Exercise brief: Report every line below that carries the word "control".

Data section:
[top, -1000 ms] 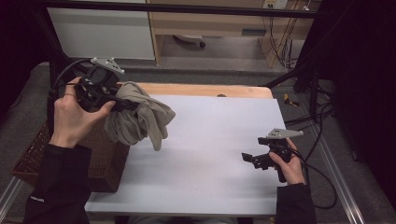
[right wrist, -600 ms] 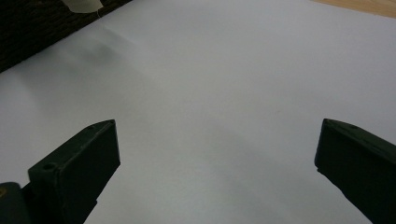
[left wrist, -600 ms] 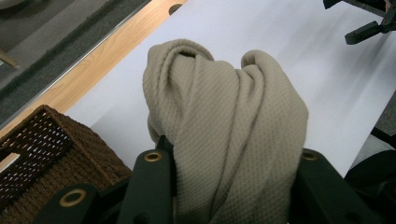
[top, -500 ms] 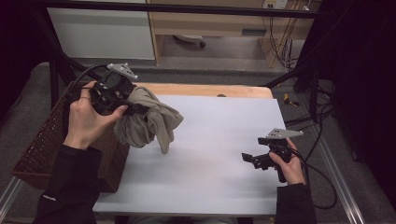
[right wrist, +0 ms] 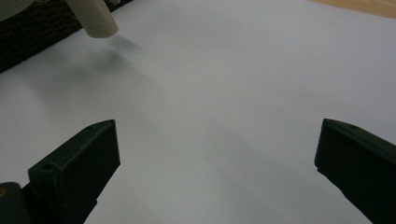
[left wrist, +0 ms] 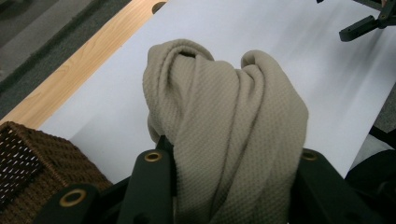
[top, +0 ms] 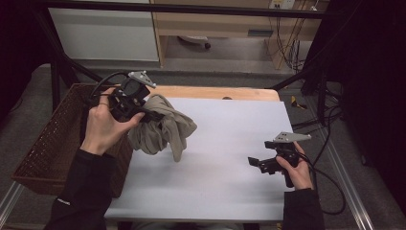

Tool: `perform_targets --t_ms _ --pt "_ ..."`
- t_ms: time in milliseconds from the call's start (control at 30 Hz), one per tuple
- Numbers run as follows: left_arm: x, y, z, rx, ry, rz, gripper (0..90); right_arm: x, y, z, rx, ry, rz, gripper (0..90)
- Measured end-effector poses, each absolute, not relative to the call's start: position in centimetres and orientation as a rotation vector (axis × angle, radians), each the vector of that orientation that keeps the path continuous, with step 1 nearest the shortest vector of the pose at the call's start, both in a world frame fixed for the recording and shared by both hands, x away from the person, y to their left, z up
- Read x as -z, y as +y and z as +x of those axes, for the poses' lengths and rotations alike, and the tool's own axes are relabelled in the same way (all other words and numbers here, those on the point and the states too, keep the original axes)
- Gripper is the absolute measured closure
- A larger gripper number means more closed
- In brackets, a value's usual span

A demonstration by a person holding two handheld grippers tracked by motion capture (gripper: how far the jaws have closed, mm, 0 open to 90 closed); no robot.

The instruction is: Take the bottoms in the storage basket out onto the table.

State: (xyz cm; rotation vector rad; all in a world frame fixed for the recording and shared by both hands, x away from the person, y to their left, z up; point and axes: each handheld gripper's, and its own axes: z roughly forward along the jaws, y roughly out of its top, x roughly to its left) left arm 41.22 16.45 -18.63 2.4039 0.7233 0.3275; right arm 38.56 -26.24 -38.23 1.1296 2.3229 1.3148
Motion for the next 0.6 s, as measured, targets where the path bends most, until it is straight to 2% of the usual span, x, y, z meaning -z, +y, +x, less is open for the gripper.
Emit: perform_targets --t_ms 600 --pt "20.7 13.8 41.8 -0.293 0.688 2.434 63.2 38.3 -26.2 38.5 -1.314 2.326 1.135 0.7"
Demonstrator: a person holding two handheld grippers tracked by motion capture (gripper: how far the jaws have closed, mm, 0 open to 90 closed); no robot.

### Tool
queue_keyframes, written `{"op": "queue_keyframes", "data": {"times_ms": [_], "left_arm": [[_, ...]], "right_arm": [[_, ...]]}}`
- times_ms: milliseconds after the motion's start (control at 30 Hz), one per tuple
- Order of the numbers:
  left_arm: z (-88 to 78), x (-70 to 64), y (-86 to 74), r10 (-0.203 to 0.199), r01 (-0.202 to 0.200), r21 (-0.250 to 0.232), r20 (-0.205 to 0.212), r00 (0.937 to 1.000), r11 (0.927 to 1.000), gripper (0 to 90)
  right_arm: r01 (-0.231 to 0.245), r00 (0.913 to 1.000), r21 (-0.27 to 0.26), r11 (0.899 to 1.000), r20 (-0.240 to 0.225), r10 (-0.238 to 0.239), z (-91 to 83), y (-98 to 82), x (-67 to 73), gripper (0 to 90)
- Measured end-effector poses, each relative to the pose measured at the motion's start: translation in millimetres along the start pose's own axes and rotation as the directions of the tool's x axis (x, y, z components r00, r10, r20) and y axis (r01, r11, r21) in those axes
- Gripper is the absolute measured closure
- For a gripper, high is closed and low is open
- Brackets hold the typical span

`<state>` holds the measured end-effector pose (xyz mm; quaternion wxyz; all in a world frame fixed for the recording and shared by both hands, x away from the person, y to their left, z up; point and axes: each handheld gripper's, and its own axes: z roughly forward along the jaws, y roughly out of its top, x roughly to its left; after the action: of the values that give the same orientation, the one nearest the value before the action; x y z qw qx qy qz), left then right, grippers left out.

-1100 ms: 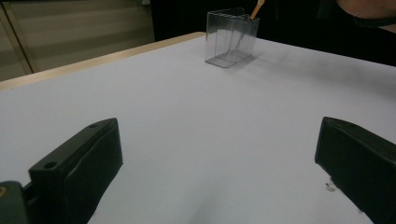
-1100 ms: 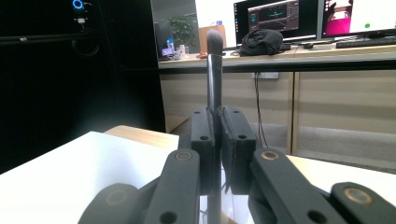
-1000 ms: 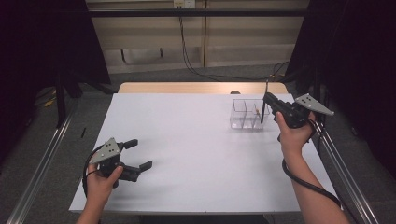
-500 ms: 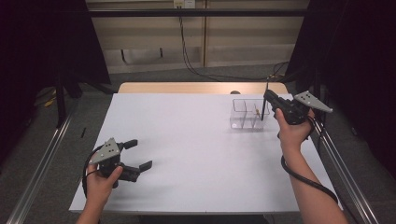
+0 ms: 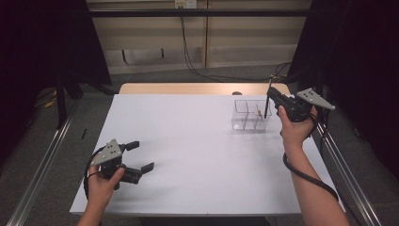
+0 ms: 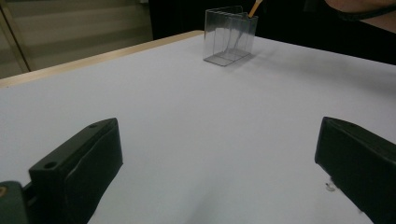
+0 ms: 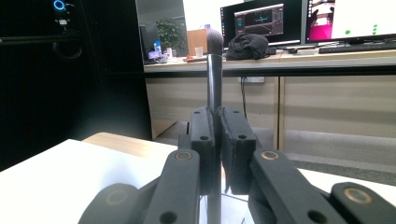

Response to this task:
- t_ms: time in milliseconds from the call's start (control at 30 Hz), one per tuple
- times_ms: milliseconds after the motion's start (control at 30 Hz), one per tuple

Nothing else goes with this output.